Я подаюсь назад, стараюсь уклониться, соскользнуть. Сама того не ведая, я резко прижимаюсь задом к бедрам полицейского.
— А ты резвая, — насмешливо заключает он.
Его восставший член едва ли меньше его дубинки. Горячая плоть вдавлена между моих ягодиц. И пусть нас разделяет ткань, это не защитит.
Я хочу отстраниться. Я пытаюсь. Но на самом деле, я не делаю для этого ни единого движения. Выгибаюсь, льну плотнее.
Он отбрасывает дубинку.
Я впиваюсь зубами в собственный кулак, чтобы не заорать. Кусаю до крови, пока во рту не становится солоно.
Он кладет ладони на мою задницу, притягивает сильнее, совершает несколько коротких, размашистых движений. Просто трется возбужденным членом о меня, вбивает между ягодиц, не раздеваясь, не проникая.
И я кончаю.
Мое тело сотрясают волны бешенного оргазма. Позвоночник изгибается до боли. Совсем не чувствую ног. Обмякаю, продолжая трепетать, биться в мелких, почти невидимых судорогах.

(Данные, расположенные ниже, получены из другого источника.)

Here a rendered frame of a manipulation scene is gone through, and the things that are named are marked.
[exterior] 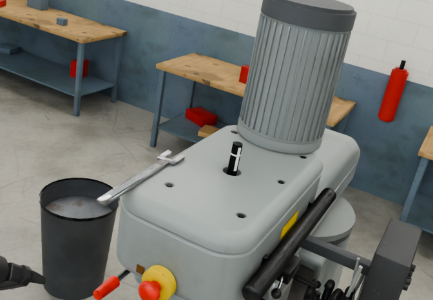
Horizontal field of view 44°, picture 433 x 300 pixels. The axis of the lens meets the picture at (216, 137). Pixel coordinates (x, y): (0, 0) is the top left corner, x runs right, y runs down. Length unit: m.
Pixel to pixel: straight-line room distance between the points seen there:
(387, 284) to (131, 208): 0.63
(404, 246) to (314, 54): 0.50
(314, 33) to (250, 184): 0.33
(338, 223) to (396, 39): 3.67
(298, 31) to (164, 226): 0.47
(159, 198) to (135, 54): 5.48
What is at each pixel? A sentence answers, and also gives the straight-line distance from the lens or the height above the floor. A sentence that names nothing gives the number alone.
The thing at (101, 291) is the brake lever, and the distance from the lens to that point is 1.00.
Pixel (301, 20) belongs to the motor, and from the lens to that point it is 1.10.
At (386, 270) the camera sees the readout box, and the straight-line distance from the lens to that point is 1.27.
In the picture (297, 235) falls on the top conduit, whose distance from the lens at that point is 1.06.
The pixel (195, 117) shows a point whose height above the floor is 0.30.
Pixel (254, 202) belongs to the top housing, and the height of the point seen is 1.89.
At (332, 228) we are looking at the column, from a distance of 1.62.
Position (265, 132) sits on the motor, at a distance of 1.17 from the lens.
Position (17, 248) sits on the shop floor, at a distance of 3.98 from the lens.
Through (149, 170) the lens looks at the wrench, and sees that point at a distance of 0.99.
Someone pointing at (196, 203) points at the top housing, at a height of 1.89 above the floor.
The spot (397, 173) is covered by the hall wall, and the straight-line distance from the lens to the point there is 5.48.
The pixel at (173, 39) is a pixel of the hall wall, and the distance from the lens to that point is 6.05.
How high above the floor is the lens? 2.36
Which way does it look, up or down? 23 degrees down
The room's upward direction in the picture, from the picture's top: 11 degrees clockwise
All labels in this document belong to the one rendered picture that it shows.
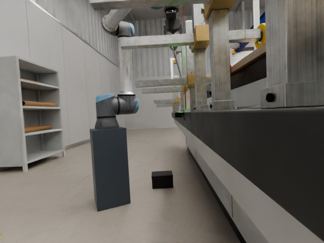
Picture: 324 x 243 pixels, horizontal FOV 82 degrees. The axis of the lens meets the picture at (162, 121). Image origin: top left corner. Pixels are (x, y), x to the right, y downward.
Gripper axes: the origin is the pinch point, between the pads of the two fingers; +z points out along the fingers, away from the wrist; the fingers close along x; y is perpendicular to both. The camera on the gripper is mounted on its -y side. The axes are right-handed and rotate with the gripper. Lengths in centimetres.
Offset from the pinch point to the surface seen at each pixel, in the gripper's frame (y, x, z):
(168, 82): -5.4, 3.8, 17.3
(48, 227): 22, 86, 102
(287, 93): -77, -5, 30
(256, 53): -29.1, -25.9, 13.1
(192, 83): -9.0, -6.9, 18.9
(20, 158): 151, 205, 84
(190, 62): -1.6, -7.7, 8.2
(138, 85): -5.4, 17.9, 17.9
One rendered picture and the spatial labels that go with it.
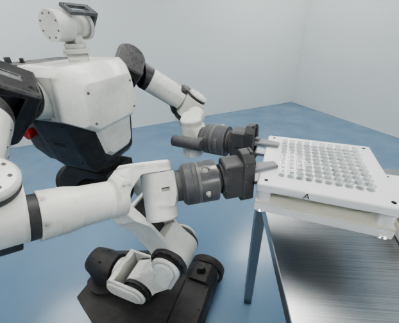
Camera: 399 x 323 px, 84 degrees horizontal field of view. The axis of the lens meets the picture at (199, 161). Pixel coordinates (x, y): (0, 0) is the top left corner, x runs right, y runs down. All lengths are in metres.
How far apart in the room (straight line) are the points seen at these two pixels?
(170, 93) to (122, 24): 2.71
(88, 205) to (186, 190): 0.17
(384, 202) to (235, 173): 0.26
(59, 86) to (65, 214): 0.33
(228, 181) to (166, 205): 0.13
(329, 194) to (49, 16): 0.70
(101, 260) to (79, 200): 0.92
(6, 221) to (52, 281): 1.46
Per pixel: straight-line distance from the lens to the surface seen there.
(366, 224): 0.52
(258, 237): 1.04
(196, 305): 1.25
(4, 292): 1.92
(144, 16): 3.59
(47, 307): 1.71
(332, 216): 0.50
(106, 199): 0.39
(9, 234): 0.37
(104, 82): 0.65
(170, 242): 0.85
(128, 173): 0.40
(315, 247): 0.63
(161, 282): 0.95
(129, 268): 1.29
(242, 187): 0.48
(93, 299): 1.40
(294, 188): 0.46
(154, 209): 0.44
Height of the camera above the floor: 1.31
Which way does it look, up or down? 30 degrees down
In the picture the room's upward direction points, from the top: 2 degrees counter-clockwise
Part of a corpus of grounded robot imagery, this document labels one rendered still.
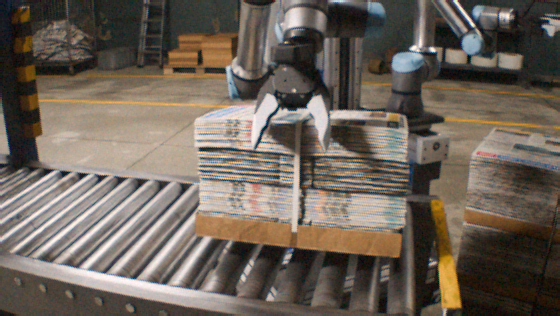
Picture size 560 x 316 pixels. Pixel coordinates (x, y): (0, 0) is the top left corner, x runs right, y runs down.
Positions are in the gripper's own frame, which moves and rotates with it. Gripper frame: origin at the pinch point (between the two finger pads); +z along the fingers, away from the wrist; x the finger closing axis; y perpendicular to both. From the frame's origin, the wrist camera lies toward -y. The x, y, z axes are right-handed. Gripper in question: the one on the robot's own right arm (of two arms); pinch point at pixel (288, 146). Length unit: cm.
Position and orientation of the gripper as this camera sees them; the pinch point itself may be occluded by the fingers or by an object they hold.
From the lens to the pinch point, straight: 77.4
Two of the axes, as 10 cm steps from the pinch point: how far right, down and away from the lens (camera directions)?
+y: 1.9, 2.8, 9.4
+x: -9.8, -0.5, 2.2
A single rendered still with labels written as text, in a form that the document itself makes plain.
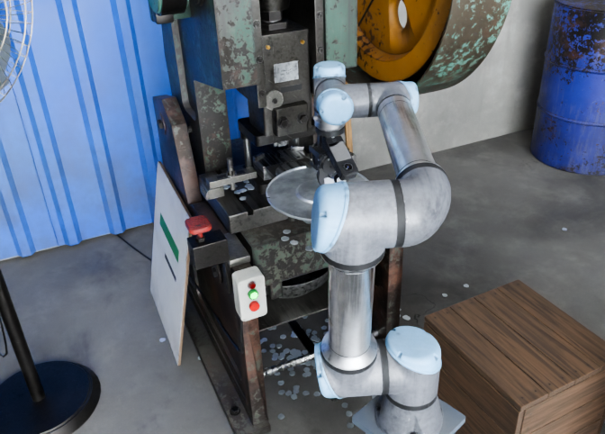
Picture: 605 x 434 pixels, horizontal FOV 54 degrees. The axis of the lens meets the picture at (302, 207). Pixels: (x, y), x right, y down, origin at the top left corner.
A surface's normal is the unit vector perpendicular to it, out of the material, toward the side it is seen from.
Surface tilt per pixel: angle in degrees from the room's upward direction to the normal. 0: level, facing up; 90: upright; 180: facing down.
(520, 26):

— Неплохо, — он отходит в сторону, будто любуется зрелищем, и снова возвращается, поглаживает по заду. — Идти сможешь?
— Что ты… что ты делаешь с ней? — подает голос Давид.
Я молчу.
Он перебрасывает меня через плечо и относит к своему автомобилю, усаживает на переднее сиденье, пристегивает ремнем безопасности.
Я слышу, как он заводит двигатель. Я чувствую, как авто трогается с места. Я не способна заставить себя разлепить губы.
— Где ты живешь? — спрашивает он.
— Какая разница?
— Я должен знать, куда тебя отвезти.